Later, I was mulling over Arthur
Clarke's brilliant short story, The Nine Billion Names of God. The
monks in Tibet hire three computer scientists to assemble a machine
in their monastery that would list out the names of God using the
letters of the alphabet. The true names of God aren't Allah or Jesus
but rather the lengthy permutations and combinations of special alphabets limited to listing names of ten characters in length.
“Well, they believe that when they have listed all His names — and they reckon that there are about nine billion of them — God’s purpose will be achieved. The human race will have finished what it was created to do, and there won’t be any point in carrying on. Indeed, the very idea is something like blasphemy.”

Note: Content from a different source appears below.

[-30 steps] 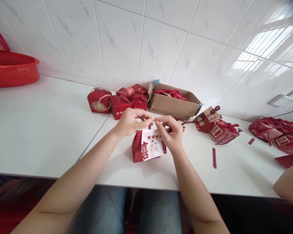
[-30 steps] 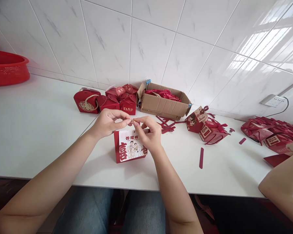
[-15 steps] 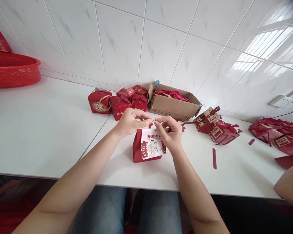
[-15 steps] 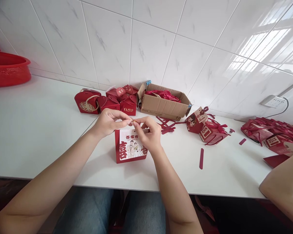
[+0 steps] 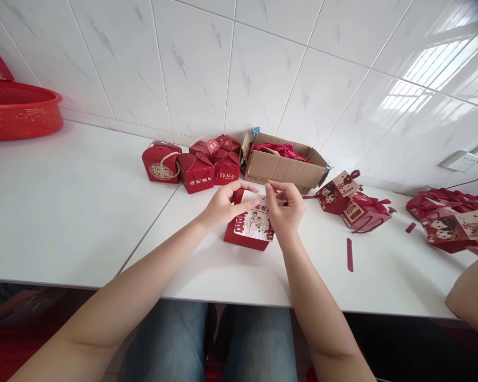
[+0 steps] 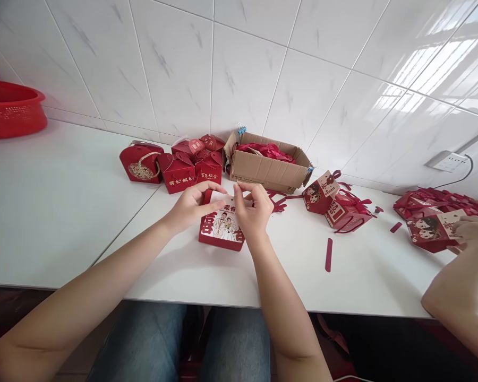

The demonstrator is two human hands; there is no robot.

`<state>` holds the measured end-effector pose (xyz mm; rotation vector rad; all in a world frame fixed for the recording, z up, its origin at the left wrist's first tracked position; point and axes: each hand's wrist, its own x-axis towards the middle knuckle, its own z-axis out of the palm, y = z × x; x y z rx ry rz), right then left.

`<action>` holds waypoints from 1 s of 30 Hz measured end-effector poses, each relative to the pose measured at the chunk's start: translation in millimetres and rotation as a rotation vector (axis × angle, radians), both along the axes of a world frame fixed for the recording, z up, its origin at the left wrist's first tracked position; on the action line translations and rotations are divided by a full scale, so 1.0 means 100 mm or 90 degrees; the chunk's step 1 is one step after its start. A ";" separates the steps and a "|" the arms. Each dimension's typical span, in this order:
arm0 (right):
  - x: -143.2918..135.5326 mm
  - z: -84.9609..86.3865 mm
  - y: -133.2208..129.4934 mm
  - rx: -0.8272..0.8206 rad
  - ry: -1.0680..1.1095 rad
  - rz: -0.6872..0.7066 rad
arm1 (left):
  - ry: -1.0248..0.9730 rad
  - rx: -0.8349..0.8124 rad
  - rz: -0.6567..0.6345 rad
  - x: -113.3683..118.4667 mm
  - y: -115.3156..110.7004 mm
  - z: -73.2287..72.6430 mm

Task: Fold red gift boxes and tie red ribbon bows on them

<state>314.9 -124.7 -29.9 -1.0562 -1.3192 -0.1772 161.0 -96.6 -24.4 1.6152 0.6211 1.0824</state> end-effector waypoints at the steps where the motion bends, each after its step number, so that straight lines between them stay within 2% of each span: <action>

And once the list of nine billion names
are completed, the purpose of the human race is completed and God
himself steps in and destroys the Universe. The scientists themselves
realize that nothing would happen but they don't want to be beaten
black and blue by the monks when nothing does happen. These monks
were the exception to the rule of the typical austere ascetics; they
enjoyed the pleasures of life (“they might be crazy, but they
weren’t bluenoses. Those frequent trips they took down to the
village, for instance...”). So the scientists make their way to
their plane as the last pages containing the names of the Creator are
printed out. And here's the best line:
“Look,”
whispered Chuck, and George lifted his eyes to heaven. (There is
always a last time for everything.)
Overhead, without
any fuss, the stars were going out.
Each of the stars would have
been at differing light years from the Earth. So in order for the
stars to go out “without any fuss”, they should have gone out
hundreds or even thousands of years ago, so that their “death”
could have been witnessed as simultaneous by the scientists! This
leads us to the conclusion that the stars knew the exact time that
the (less than austere) monks were going to complete their epic task!
Finally, the monks declare that the machine would take 100 days to
print out the 9 billion names of God. This story was written in the
fictional time-line of the 1950s. One might wonder how little time
that computation would take on a modern supercomputer that is capable
of 10 quadrillion floating-point operations per second. Of course, no
amount of scientific analysis would detract from the feeling of sheer
awe and fear that those lines deliver, but it is fun to muck about
with the maths.

1 comment:
"He probably posited that as an absurdity; like the speed of smell."
Far from an absurdity: first the diffusion speed of the "smelly" molecules, then the electrical "walkie-talkie" exchange between the brain and the nose.
(If you carry forth this simple observation of the impossibility of the instantaneous, you can convince yourself of the impossibility of the simultaneous as well!)
And as for Arthur Clarke, I think you're being generous to his capacity for detail. Those last lines however do make the heart palpitate with profundity.